Crescentius maintint quelque temps l'ombre sur la République Romaine. Il chassa
du siège Pontifical Grégoire IV neveu de l'Empereur Othon III. Mais enfin Rome
fut encore assiégée et prise. Crescentius attiré hors du Château Saint Ange sur
l'espérance d'un accommodement et sur la foi des serments de l'Empereur, eut la
tête tranchée. Son corps fut pendu par les pieds, et le nouveau Pape élu par les
Romains, sous le nom de Jean XV eut les yeux crevés et le nez coupé. On le jetta
en cet état du haut du Château Saint Ange dans la Place.
Les Romains renouvelèrent alors à Othon III les serments faits à Othon Ier et à
Charlemagne.
Après les trois Othon, ce combat de la domination Allemande, et de la liberté
Italique, resta longtemps dans les mêmes termes. Sous les Empereurs Henri II de
Bavière, Conrad II le Salique, dès qu'un Empereur était occupé en Allemagne, il
s'élevait un parti en Italie. Henri II y vint comme les Othons dissiper des
factions, confirmer aux Papes les donations des Empereurs, et recevoir les mêmes
hommages. Cependant la Papauté était à l'encan, ainsi que presque tous les
autres Évêchés.
Benoît VIII Jean XIX l'achetèrent publiquement l'un après l'autre: ils étaient
frères de la maison des Marquis de Toscane, toujours puissante à Rome depuis le
temps de Marozie.
En 1034, après leur mort, pour perpétuer le Pontificat dans leur maison on
acheta encore les suffrages pour un enfant de douze ans. C'était Benoît IX qui
eut l'Évêché de Rome de la même manière, qu'on voit encore aujourd'hui tant de
familles acheter, mais en secret, des Bénéfices pour des enfants.

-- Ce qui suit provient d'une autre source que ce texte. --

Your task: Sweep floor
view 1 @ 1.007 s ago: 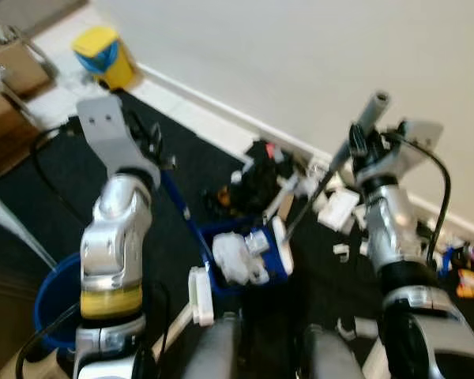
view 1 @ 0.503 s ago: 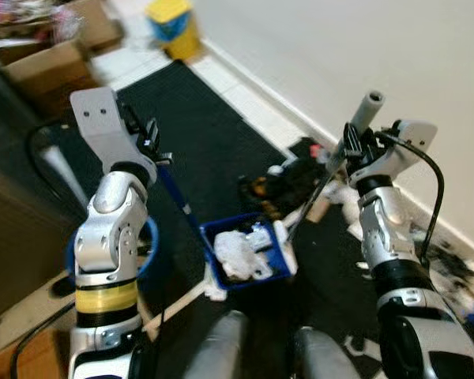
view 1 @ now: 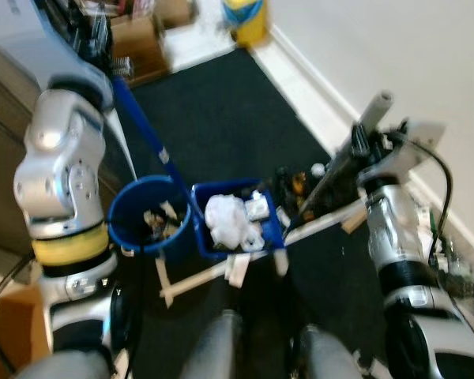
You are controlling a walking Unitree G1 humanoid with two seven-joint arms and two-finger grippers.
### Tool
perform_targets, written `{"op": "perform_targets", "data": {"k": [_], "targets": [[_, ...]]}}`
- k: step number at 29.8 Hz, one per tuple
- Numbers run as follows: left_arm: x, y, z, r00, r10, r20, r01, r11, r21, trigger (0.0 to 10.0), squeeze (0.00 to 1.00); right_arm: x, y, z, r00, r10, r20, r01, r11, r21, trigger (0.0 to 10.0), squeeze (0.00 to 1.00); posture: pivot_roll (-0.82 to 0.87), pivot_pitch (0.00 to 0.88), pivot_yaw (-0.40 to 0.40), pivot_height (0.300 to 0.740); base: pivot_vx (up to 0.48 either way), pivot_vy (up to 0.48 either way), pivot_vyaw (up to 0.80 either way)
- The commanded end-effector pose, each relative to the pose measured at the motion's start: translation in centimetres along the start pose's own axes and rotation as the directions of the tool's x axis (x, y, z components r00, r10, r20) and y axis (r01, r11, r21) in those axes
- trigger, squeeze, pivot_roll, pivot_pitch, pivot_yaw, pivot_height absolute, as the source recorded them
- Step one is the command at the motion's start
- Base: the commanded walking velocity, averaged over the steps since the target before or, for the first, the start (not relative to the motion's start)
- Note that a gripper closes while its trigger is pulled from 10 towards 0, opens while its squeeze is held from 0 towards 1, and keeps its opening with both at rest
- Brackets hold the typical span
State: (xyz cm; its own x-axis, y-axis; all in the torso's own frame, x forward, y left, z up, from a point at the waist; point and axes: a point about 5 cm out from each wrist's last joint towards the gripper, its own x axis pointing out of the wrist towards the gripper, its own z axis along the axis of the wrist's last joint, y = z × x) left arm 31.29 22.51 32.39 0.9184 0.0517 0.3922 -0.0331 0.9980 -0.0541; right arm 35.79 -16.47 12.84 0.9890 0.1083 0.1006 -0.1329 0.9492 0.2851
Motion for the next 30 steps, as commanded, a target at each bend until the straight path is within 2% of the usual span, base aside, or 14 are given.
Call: {"op": "perform_targets", "data": {"k": [1,4,5,10,14,17,22,30], "targets": [[-0.2,0.5,1.1,1.000,-0.006,0.026,0.005,1.000,0.027,10.0,0.00,0.0,0.2,0.2,1.000,0.005,0.016,-0.005,1.000,0.004,10.0,0.00,0.06,0.126,0.055,0.740,0.000,0.000,0.77],[-0.1,1.3,2.8,0.999,-0.020,0.047,0.016,0.996,0.085,10.0,0.00,0.1,0.2,0.2,1.000,0.007,0.016,-0.007,1.000,0.004,10.0,0.00,0.07,0.128,0.053,0.740,0.000,0.000,0.77],[-0.1,1.3,2.8,0.999,-0.020,0.047,0.016,0.996,0.085,10.0,0.00,0.1,0.2,0.2,1.000,0.007,0.016,-0.007,1.000,0.004,10.0,0.00,0.07,0.128,0.053,0.740,0.000,0.000,0.77],[0.2,2.6,5.5,0.992,0.023,0.120,-0.034,0.995,0.095,10.0,0.00,0.1,0.3,0.1,1.000,0.010,0.009,-0.010,1.000,0.004,10.0,0.00,0.07,0.128,0.048,0.740,0.000,0.000,0.77],[0.2,2.8,5.8,0.991,0.030,0.132,-0.043,0.994,0.099,10.0,0.00,0.2,0.3,0.1,1.000,0.010,0.008,-0.010,1.000,0.004,10.0,0.00,0.07,0.127,0.047,0.740,0.000,0.000,0.77],[0.4,3.7,7.3,0.983,0.054,0.174,-0.074,0.991,0.109,10.0,0.00,0.3,0.3,0.1,1.000,0.009,0.007,-0.009,1.000,0.000,10.0,0.00,0.07,0.125,0.047,0.740,0.000,0.000,0.77],[0.4,4.2,8.1,0.979,0.071,0.190,-0.095,0.988,0.125,10.0,0.00,0.3,0.3,0.1,1.000,0.009,0.006,-0.009,1.000,-0.003,10.0,0.00,0.07,0.125,0.046,0.740,0.000,0.000,0.77],[0.4,4.7,7.9,0.979,0.094,0.178,-0.118,0.984,0.130,10.0,0.00,0.2,0.3,0.0,1.000,0.010,0.003,-0.010,1.000,-0.006,10.0,0.00,0.07,0.124,0.046,0.740,0.000,0.000,0.77]]}}
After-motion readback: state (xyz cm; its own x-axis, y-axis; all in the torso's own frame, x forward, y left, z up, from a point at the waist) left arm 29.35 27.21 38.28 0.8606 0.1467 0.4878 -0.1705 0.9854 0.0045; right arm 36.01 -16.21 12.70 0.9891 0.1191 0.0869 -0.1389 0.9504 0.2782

Ce désordre n'eut point de bornes. On vit sous le Pontificat de ce Benoît IX
deux autres Papes élus à prix d'argent, et trois Papes dans Rome s'excommunier
réciproquement; mais par un accord heureux qui étouffa une guerre civile, ces
trois Papes s'accordèrent à partager les revenus de l'Église, et à vivre en
paix, chacun avec sa Maîtresse.
Ce Triumvirat pacifique et singulier ne dura qu'autant qu'ils eurent de
l'argent; et enfin, quand ils n'en eurent plus, chacun vendit sa part de la
Papauté au Diacre Gratien, homme de qualité, fort riche. Mais comme le jeune
Benoît IX avait été élu longtemps avant les deux autres, on lui laissa par un
accord solennel la jouissance du tribut que l'Angleterre payait alors à Rome,
qu'on appelait le "Denier de Saint Pierre", à quoi un Roi Danois d'Angleterre,
nommé Etelvolft, Edelvolf ou Ethelulfe s'était soumis en 852.
En 1046, ce Gratien qui prit le nom de Grégoire VI et qui passe pour s'être
conduit très-sagement, jouissait paisiblement du Pontificat, lorsque l'Empereur
Henri III fils de Conrad II le Salique, vint à Rome.
Jamais Empereur n'y exerça plus d'autorité. Il déposa Grégoire VI que les
Romains aimaient, et nomma Pape Suidger son Chancelier Évêque de Bamberg sans
qu'on osât murmurer.
En 1048, après la mort de cet Allemand qui parmi les Papes est appelé Clément
II, l'Empereur qui était en Allemagne, y créa Pape un Bavarois nommé Popon:
c'est Damaze II qui avec le Brevet de l'Empereur alla se faire reconnaître à
Rome. Il le fut malgré ce Benoît IX qui voulait encore rentrer dans la Chaire
Pontificale après l'avoir vendue.
Ce Bavarois étant mort vingt-trois jours après son intronisation, l'Empereur
donna la Papauté à son cousin Brunon de la Maison de Lorraine, qu'il transféra
de l'Évêché de Toul à celui de Rome avec une autorité absolue.